Sri Caitanya is the Divine Personality Himself. His associates share His divine nature. Sri Krsna Caitanya is an extended subject. All the six divine forms have to be worshipped if is the intention to worship Sri Caitanya.
The guru is one of His constituents. It is necessary to receive initiation from him. It is also necessary to be instructed by Him. As teacher, the guru has two forms. He guides from within. He also appears as a guide and instructor existing outside his disciples. Initiation is received from one person only. Instructions may be had form many gurus. Sri Kaviraja Goswami himself was instructed by the famous six Goswamins.
But all jivas are not liable to be eclipsed by the deluding potency. Those who are so liable are again distinct from the eternally free jivas. The eternally free jivas are inseparable associates of Nityananda. They are integrated part and parcels of Himself. They never fall into the clutches of maya. When Nityananda manifests His appearance on the mundane plane His inseparable constituents also appear in His company. They sometimes manifest their functions on this lower place in a visible form on the errands of Nityananda. They are Vaisnavas whose subordination to Nityananda is natural and ingrained in their nature. It is not necessary for such souls to undergo the process of enlightenment for being restored to the spiritual plane. Unless this fact is born in the mind the conditioned soul may be tempted to undervalue the constant guidance of the guru on the hypocritical plea of following in the footsteps of the eternally free pure devotees. Those, therefore, who suppose that deliverance from the bondage of this world should be practicable without the constant guidance of the spiritual preceptor, confound the conditioned state with the free.
The guidance of the guru is no curtailment of one's spiritual freedom. Those who are eternally free also follow his guidance by the spontaneous undeviating impulse of their perfectly pure nature. Guidance of the guru is the only divine guidance. Only atheists who are by their choice opposed to the service of Godhead, can be consistent opponents of the obligation to serve the guru in the same unconditional way as one should be prepared to serve Godhead Himself. There is no difference between the two functions. If the claim of the one is denied it necessarily involves the denial of the claim of the other. Nityananda and His companions form one of the five groups of the associates of Sri Krsna Caitanya, whose distinctive function is that of the guru.
The guru admits to the service of Krsna. The next divine category is the bhakta or devotee. In this case also as in that of the guru, service of the divinity, which is the distinctive function of the bhakta, is not confined to him only. The servants have been divided into two classes viz., (1) servants other than consorts and (2) consorts. The guru has distinctive function as master. The servant has no distinctive function as master. This distinguishes the guru from the bhakta. The bhakta is also Godhead in the distinctive form of this servant to whom the guru manifests the divinity. The mercy of the bhakta enables the dissociable soul to receive the mercy of the guru. The guru and the bhakta are the inseparable divine counterparts of one another. The guru and the bhakta are thus two distinct entities forming the five categories. The avataras (descending divinities) are the third category. They have their distinctive functions in the maintenance and deliverance of jivas inclined to divine service. They have distinctive functions as master. The difference between the avataras and the divinity as master consists in this that the avataras are derivatives from the divinity possessing the plenary divine nature. The relation between the two is analogous to that between the original self-existing source-light and other shining lamps that have been lighted from the source. There is no substantive or magnitudinal difference between the two. But there is distinctiveness in function. The avataras have distinctive natures of their own. But the divinity is their common source possessing all their distinctive functions in a synthesis which distinguishes Him from the avataras without suffering any diminution of His divinity by the eternal parallel coexistence of the distinctive activities and personalities of the avataras as divinities.

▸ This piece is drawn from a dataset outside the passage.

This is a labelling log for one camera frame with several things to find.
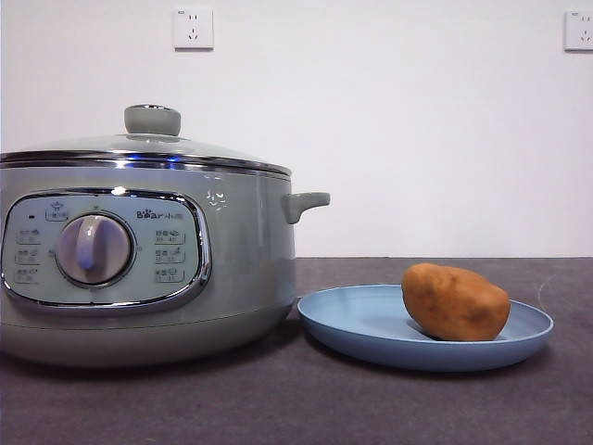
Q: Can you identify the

Another divine category is the group of the divine manifestations. The manifestations are divine forms who are either identical with that of the divinity or of a distinctive nature. Krsna can appear simultaneously in the same form or in different forms to different persons and also simultaneously retain His own form. All these other forms are His own manifestations.
The fifth divine category is divine power. Divine power is the Predominated Moiety of the divinity who is Predominating, Whole. Sri Radhika is the predominated Counter-Whole of Sri Krsna. Sri Radhika has Her duplicates and constituents who are also of the nature of plenary powers of the divinity. She also directly serves Sri Krsna in an infinity of ways in Her countless distinctive plenary and secondary forms.
The pedant is disposed to be skeptical by reason of a lurking belief that it is the look-out of the divinity to make Himself known to Him. But the jiva is a dissociable particle of the divine essence with the onus of choosing for himself from among the alternatives of a serving, a neutral and disobedient career, his own relationship to the divinity. He cannot escape the privilege of exercising his responsibility except by conscious self-deception or by hypocrisy.